Sementara itu, teman-teman laki-laki saya bahkan sering kali tidak tahu zodiak mereka sendiri. Saat saya tanya apakah mereka juga mencari makna lewat tarot atau horoskop, jawabannya sama: tidak.

Pengamatan ini sejalan dengan survei Pew Research Center (2024) di Amerika Serikat, yang menunjukkan bahwa 43 persen perempuan usia 18–49 percaya pada astrologi, atau dua kali lipat dibanding laki-laki di usia yang sama (20 persen). Menariknya, angka ini masih lebih tinggi dari perempuan lansia usia 50 ke atas (27 persen).
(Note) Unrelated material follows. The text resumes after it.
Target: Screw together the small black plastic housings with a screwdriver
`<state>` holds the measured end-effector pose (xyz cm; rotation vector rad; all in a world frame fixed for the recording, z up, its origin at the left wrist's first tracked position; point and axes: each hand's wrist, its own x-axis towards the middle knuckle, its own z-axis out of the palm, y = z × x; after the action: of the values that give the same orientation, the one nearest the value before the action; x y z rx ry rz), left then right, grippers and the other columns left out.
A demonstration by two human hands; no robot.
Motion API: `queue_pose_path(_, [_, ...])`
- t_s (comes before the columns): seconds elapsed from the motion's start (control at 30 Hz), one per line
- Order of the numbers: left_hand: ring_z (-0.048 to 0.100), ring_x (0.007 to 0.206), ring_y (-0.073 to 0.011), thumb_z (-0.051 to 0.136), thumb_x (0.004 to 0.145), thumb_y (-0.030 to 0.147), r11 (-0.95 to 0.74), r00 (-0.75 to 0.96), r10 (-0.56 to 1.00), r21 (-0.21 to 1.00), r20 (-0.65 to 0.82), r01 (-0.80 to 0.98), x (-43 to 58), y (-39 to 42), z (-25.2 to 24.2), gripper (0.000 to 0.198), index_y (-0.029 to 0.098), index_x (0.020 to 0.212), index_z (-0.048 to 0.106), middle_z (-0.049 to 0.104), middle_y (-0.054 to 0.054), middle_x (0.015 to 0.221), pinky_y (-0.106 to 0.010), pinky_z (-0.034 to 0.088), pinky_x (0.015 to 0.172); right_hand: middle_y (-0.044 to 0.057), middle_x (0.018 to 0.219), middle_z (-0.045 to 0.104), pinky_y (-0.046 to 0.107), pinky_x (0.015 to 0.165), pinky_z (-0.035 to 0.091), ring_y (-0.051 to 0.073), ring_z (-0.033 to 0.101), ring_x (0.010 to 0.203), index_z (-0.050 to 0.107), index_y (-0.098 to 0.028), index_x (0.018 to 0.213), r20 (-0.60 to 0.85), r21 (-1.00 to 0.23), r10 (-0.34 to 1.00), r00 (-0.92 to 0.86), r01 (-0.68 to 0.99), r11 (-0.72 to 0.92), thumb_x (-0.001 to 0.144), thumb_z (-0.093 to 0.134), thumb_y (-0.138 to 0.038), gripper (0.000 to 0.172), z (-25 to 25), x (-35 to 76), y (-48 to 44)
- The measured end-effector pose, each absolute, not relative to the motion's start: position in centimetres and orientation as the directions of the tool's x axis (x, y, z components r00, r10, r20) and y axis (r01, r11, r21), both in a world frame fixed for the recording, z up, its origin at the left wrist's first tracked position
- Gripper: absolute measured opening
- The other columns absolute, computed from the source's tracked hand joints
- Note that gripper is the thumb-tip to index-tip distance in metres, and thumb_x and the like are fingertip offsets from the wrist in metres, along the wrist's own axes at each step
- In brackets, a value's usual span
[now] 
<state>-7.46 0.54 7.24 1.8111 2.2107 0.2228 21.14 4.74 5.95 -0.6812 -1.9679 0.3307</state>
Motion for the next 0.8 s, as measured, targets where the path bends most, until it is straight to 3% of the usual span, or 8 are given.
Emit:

Artinya, ketertarikan pada spiritualitas simbolik bukan cuma soal generasi, tapi juga gender.

Lantas, apa yang membuat praktik seperti astrologi dan tarot lebih dekat dengan perempuan dan komunitas queer? Apa yang membuat mereka lebih terbuka pada cara berpikir yang bersifat emosional, simbolik, bahkan intuitif?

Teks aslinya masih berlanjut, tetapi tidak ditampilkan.